Panchal Sameer, Jogani Abhinav D, Mohanty Shubhranshu S, Rathod Tushar, Kamble Prashant, Keny Swapnil A
Department of Orthopaedics, Grant Medical College and Sir JJ Group of Hospitals, Mumbai, 400008 India.
Department of Orthopaedics, Seth GS Medical College and KEM Hospital, Mumbai, 400012 India.
Indian J Orthop. 2021 Oct 4;55(5):1250-1255. doi: 10.1007/s43465-021-00536-w. eCollection 2021 Oct.
Rationale for symptomatic severe bilateral arthritis of the hip is sequential bilateral THR completed under the same anaesthesia. The rarity of procedures and apprehension of complications preclude the widespread use.
Retrospective analysis of prospectively collected data from 108 patients (216 hips) with bilateral arthritis who underwent total hip arthroplasties was done: out of which 54 patients (108 hips) underwent a single-stage sequential procedure (sequential group) and a matched group of 54 patients (108 hips) underwent a two-stage procedure at different admissions (staged group). Patients were matched according to age (± 2 years), gender, American Society of Anaesthesiologists classification, perioperative management protocol and diagnosis. The mean duration of follow-up for sequential group was 5.1 years while that of staged group was 5.3 years.
Most patients (88.88%) were operated with uncemented implants having ceramic on ceramic bearing surfaces under spinal or general anaesthesia. The operating time, post-op limb length and functional outcomes of both groups were comparable. Although the total estimated blood loss was significantly less in the sequential group (502 ml) as compared to the staged group (570 ml), the mean blood transfusion requirement was significantly higher (1.6 units) in the sequential group as compared to that in the staged group (0.9 units). The mean cumulative length of hospital stay was significantly longer in the staged group (23 days) compared with the sequential group (16 days).
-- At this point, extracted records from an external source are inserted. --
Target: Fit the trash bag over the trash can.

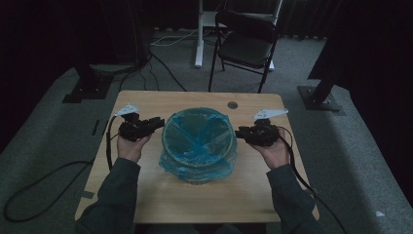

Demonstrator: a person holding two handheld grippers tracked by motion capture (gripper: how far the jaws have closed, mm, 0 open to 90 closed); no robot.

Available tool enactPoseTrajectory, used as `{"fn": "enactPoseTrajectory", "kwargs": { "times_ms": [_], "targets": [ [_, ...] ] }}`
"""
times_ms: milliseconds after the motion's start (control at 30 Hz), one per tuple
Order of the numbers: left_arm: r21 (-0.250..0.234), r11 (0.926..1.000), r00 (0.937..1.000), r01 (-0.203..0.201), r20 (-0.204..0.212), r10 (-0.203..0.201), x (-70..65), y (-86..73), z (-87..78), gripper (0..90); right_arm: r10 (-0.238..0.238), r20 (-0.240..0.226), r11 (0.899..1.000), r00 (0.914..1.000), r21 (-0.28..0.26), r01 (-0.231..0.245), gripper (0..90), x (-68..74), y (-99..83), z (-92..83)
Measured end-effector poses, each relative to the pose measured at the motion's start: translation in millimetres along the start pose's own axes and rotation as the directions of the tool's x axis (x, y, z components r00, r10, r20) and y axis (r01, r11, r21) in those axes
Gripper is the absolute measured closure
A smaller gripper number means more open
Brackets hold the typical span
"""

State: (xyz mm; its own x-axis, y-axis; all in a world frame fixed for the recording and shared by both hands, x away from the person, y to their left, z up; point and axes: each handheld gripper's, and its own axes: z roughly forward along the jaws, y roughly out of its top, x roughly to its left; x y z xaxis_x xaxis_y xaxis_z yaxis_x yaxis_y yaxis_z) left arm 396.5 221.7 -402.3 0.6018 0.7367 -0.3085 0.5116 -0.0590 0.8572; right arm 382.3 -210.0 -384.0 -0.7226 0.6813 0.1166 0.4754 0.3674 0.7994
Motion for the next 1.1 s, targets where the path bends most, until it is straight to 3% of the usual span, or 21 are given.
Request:
{"fn": "enactPoseTrajectory", "kwargs": {
  "times_ms": [100,267,467,667,1100],
  "targets": [
    [-0.003,0.9999,0.9999,-0.011,-0.004,0.011,1.6,0.9,-5.9,63.0,-0.032,-0.019,0.999,0.9993,-0.013,0.032,64.0,2.9,-6.0,-5.0],
    [-0.023,0.9995,0.9998,-0.020,0.003,0.020,1.7,4.4,-14.4,61.1,-0.044,-0.022,0.999,0.9988,-0.026,0.043,61.7,7.6,-12.8,-9.5],
    [-0.030,0.9972,0.9971,-0.069,0.029,0.070,-7.3,17.3,-22.3,60.2,-0.048,-0.026,0.998,0.9985,-0.031,0.047,59.1,12.6,-18.7,-8.0],
    [-0.025,0.9938,0.9930,-0.108,0.046,0.109,-16.8,26.9,-23.0,59.5,-0.048,-0.036,0.999,0.9982,-0.025,0.047,59.3,14.6,-23.0,-5.0],
    [-0.028,0.9879,0.9840,-0.152,0.089,0.154,-33.6,41.1,-17.2,59.4,-0.059,-0.046,0.998,0.9972,-0.019,0.059,61.1,16.5,-26.0,-3.7]
  ]
}}
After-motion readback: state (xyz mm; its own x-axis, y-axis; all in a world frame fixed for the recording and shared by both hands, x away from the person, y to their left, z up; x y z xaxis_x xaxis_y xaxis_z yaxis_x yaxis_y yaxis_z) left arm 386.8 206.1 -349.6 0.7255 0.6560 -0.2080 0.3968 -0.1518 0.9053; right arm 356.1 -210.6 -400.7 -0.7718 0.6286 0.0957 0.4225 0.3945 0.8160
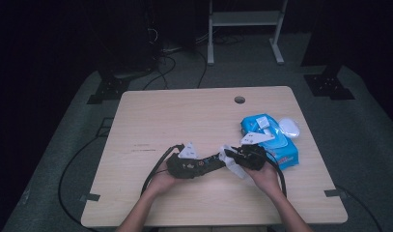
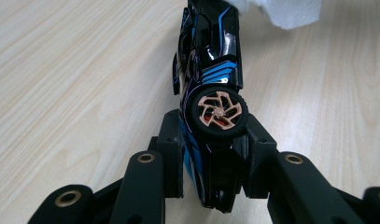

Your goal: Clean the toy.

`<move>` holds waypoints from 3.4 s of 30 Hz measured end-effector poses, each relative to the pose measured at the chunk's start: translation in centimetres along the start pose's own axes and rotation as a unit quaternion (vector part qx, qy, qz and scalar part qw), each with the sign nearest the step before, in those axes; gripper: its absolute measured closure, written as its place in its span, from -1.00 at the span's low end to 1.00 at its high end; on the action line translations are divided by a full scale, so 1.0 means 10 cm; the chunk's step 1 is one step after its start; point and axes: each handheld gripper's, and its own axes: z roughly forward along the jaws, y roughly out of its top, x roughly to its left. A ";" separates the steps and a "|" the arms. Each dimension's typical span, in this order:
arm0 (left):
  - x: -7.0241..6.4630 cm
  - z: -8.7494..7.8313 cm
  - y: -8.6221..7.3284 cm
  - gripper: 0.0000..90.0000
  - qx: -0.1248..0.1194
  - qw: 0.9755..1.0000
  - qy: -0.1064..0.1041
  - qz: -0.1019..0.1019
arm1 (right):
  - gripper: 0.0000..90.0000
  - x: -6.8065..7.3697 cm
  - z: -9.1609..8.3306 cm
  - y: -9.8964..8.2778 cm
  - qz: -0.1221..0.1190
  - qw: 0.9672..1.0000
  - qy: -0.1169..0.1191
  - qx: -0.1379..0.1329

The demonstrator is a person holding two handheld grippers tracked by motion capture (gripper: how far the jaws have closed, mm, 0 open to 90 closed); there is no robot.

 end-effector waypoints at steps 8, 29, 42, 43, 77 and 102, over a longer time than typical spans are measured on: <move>0.06 -0.10 -0.06 0.47 0.011 1.000 -0.026 0.005 | 0.78 -0.08 -0.01 -0.04 0.018 1.000 -0.004 0.008; 0.04 -0.18 0.00 0.42 0.037 0.999 -0.018 0.023 | 0.78 0.08 0.03 0.00 0.018 0.999 0.039 0.006; 0.01 -0.10 0.06 0.30 0.055 0.998 -0.002 0.016 | 0.78 0.23 0.10 0.05 0.006 0.998 0.064 -0.005; 0.01 -0.11 0.05 0.31 0.055 0.998 0.000 0.018 | 0.78 0.19 0.09 0.04 0.010 0.998 0.059 -0.005; 0.05 -0.31 0.00 0.43 0.074 0.995 -0.019 0.056 | 0.78 0.16 0.09 -0.02 -0.001 1.000 0.030 0.007; 0.04 -0.32 0.02 0.42 0.088 0.995 -0.015 0.050 | 0.78 0.13 0.05 -0.03 0.007 1.000 0.025 -0.003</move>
Single-stage bilateral total hip arthroplasty is a safe and viable option when performed with expertise in appropriately selected patients without any surge in complications.
对于有症状的双侧严重髋关节关节炎,采用在同一麻醉下完成双侧全髋关节置换术(THR)的方案。该手术的罕见性以及对并发症的担忧限制了其广泛应用。
对前瞻性收集的108例双侧关节炎患者(216髋)行全髋关节置换术的数据进行回顾性分析:其中54例患者(108髋)接受了单阶段序贯手术(序贯组),另一组匹配的54例患者(108髋)在不同住院期间接受了两阶段手术(分期组)。根据年龄(±2岁)、性别、美国麻醉医师协会分级、围手术期管理方案和诊断对患者进行匹配。序贯组的平均随访时间为5.1年,分期组为5.3年。
大多数患者(88.88%)在脊髓麻醉或全身麻醉下使用非骨水泥型假体,其关节面为陶瓷对陶瓷。两组的手术时间、术后肢体长度和功能结果具有可比性。虽然序贯组的估计总失血量(502 ml)明显少于分期组(570 ml),但序贯组的平均输血需求量(1.6单位)明显高于分期组(0.9单位)。分期组的平均累计住院时间(23天)明显长于序贯组(16天)。
对于经过适当选择的患者,由专业人员进行单阶段双侧全髋关节置换术是一种安全可行的选择,且不会出现并发症激增的情况。